Written by Neil Farrell

Neil has been a journalist covering the Estero Bay Area for over 27 years. He’s won numerous journalism awards in several different categories over his career.

April 2, 2024

Morro Bay Police made some rather grisly discoveries of bones near a local park, a creek and the beach with at least one believed to be human.

The department’s weekly media logs listed three incidents where someone reported finding bones.

At 4 p.m. Thursday, March 14, they received an email from an unnamed citizen. “Human bones,” reads the publicly available media log, “were discovered on the beach near the 1700 block of Embarcadero Road in the incorporated city limits of Morro Bay.”

On the 15th the next day, at 11 a.m. and again at 1:24 p.m. more bones were reportedly found. “Found bones in a creek bed at Lila Keiser Park,” the log entries read. 

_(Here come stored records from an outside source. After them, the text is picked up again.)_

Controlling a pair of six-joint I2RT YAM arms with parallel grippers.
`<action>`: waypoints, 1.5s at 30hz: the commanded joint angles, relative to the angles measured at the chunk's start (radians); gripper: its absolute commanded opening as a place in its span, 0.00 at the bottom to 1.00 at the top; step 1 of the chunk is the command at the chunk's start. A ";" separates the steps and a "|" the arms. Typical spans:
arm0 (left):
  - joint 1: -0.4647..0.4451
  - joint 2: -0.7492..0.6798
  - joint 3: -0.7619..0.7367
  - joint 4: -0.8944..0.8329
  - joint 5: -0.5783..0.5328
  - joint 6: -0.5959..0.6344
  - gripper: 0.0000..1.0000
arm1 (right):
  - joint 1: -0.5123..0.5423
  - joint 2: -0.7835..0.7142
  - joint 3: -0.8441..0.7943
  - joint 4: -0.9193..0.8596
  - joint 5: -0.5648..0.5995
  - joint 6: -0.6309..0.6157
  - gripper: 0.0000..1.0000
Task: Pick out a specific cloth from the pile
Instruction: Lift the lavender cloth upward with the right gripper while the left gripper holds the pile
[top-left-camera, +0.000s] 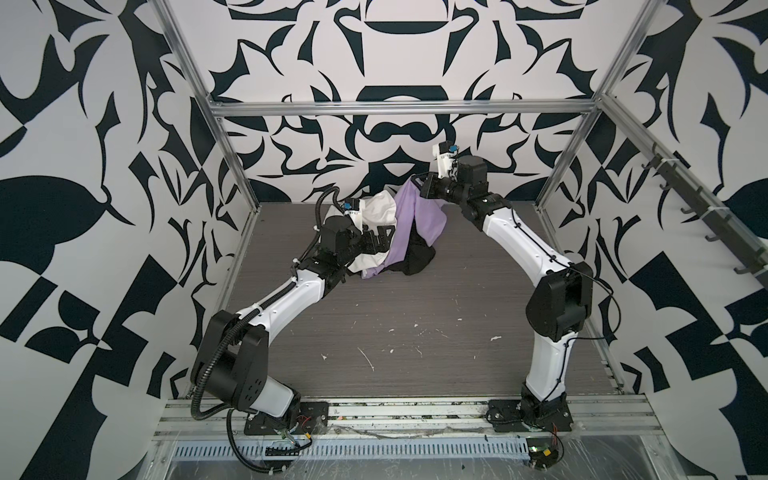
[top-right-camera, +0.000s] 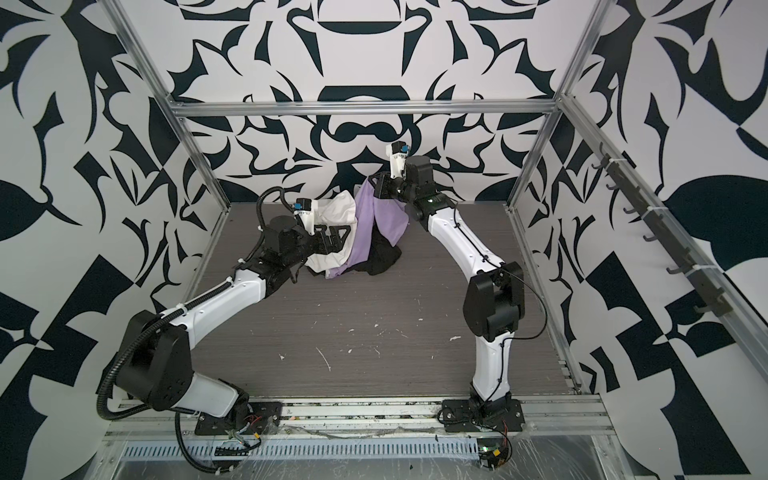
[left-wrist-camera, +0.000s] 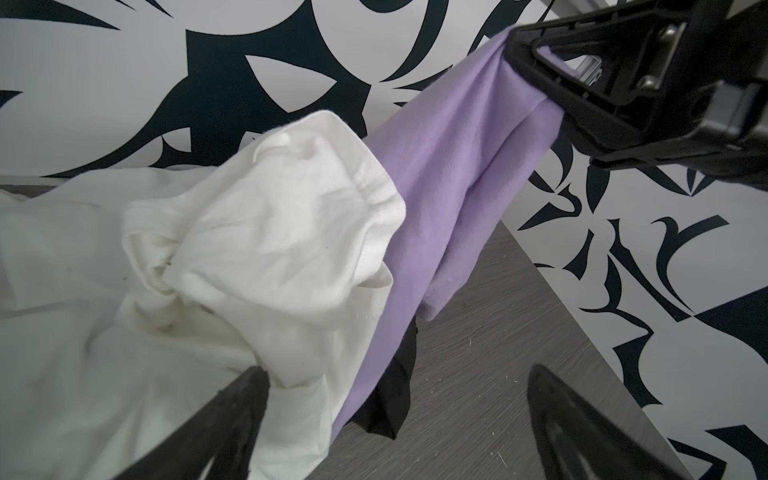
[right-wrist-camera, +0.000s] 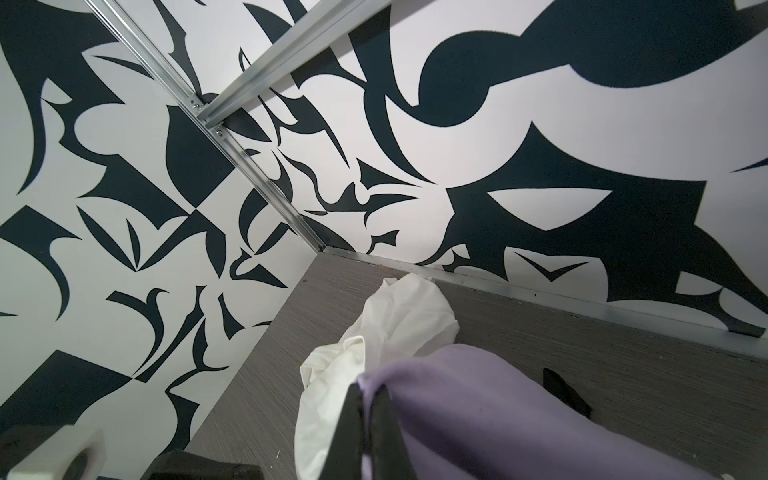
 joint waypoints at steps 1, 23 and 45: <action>-0.002 -0.024 -0.026 0.022 -0.006 0.010 1.00 | 0.001 -0.076 0.076 0.077 0.013 -0.044 0.00; -0.002 -0.040 -0.025 0.017 -0.006 0.001 1.00 | 0.000 -0.134 0.086 0.166 0.033 -0.090 0.00; -0.002 -0.057 0.001 0.003 -0.005 0.013 1.00 | 0.000 -0.117 0.236 0.129 0.025 -0.094 0.00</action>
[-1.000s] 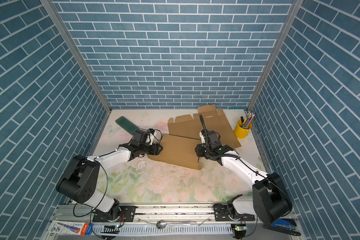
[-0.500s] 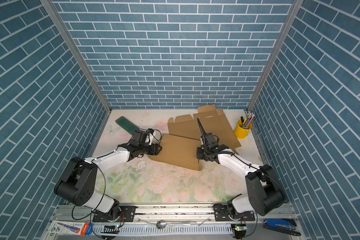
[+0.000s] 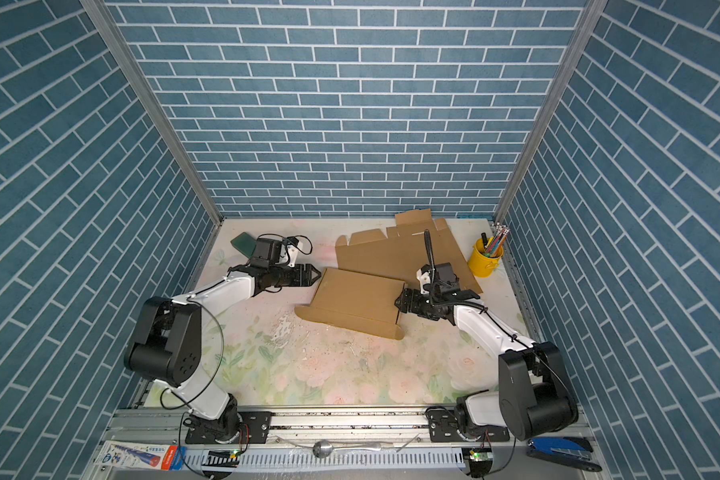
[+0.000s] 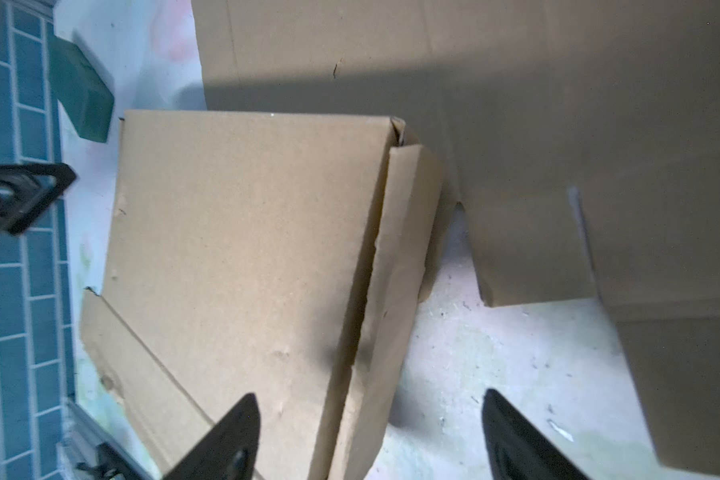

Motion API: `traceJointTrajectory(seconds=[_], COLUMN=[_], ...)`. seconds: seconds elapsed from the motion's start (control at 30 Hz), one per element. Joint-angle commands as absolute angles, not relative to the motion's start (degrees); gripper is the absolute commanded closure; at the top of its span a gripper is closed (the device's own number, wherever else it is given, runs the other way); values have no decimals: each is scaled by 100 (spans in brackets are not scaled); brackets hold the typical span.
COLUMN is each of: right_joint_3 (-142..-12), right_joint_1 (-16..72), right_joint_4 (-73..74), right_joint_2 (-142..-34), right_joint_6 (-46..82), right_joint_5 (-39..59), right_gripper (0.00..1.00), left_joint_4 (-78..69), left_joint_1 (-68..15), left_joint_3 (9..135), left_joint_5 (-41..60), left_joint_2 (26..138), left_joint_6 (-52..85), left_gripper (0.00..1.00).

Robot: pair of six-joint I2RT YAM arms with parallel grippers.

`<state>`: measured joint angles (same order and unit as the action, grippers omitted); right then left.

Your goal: Fold the paper box

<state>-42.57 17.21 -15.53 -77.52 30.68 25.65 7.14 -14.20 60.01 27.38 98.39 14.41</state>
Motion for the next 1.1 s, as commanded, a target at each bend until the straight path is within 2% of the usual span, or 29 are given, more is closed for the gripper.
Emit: traceJointTrajectory(seconds=[0.0, 0.33, 0.53, 0.67, 0.8, 1.07], right_joint_3=[-4030, -3422, -3090, -2948, -2812, -2594], right_joint_1=[1644, 1627, 1626, 1633, 1635, 1775], right_joint_4=[-752, 652, 1696, 1994, 2599, 3870], right_joint_2=[-7831, -8562, -8979, -8973, -9086, -9292], right_joint_6=[3642, 4247, 4773, 4900, 5267, 6251], right_joint_5=[3353, 3503, 3779, 3887, 4096, 4291], right_gripper=[6, 5, 5, 5, 6, 17], left_joint_4=[799, 606, 705, 686, 548, 264], left_joint_1=[-1388, -1380, -1338, -1231, -1221, -1222], left_joint_3=[6121, 5830, 5759, 5674, 5626, 5496], left_joint_5=[3284, 3256, 3261, 3314, 3386, 3573], left_joint_2=[10111, 10514, 10892, 11012, 11013, 10875], left_joint_6=[1579, 1713, 1860, 1999, 2113, 2369], left_gripper=[17, 23, 39, 44, 44, 40])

Estero Bay News asked the police chief about this, as finding human bones isn’t something you see every day in Morro Bay.

Chief Amy Watkins explained via email. “Last Thursday we received an email from someone who had located a lower portion of a human jawbone that had apparently washed up on the beach or came down from Morro Creek. Some additional bones were located along the creek near the beach and then further up Morro Creek near Main Street.”

These bones were believed mostly animal. “Other than the jawbone,” Chief Watkins said, “it is unlikely that the other bones are human.”

Human bones have been found before along Morro Creek and Lila Keiser Park. Bones were discovered by a work crew back in the 1990s that was clearing out vegetation from the Morro Creek bed. Those were determined to be ancient Native American.

The City found human remains when it tried to drive a steel wall into the ground between the creek bank and the west softball field to protect against erosion of the parklands. That work also uncovered Native American bones and the local Salinans were called to come in and reinter the remains according to their customs.

The entire Estero Bay area was the site of Native American settlements — Chumash and Salinan — for thousands of years before the Europeans arrived. It’s been estimated there were tens of thousands of people living in this area at its peak. 

Today, Morro Creek at Lila Keiser is one of the city’s areas where homeless folks have campsites in what are pretty dense woodlands. They have yet to determine if the jawbone is ancient remains or someone who died recently.

“It is common for us to find bones,” Chief Watkins said, “especially after large storms and major runoff upstream. The jawbone is in possession of the Sheriff’s Office, as they are the coroner. The jawbone will be sent off for investigation and we will wait for identification if available.”

It could be expected that if it was a recent death, a search would be conducted for the rest of the body.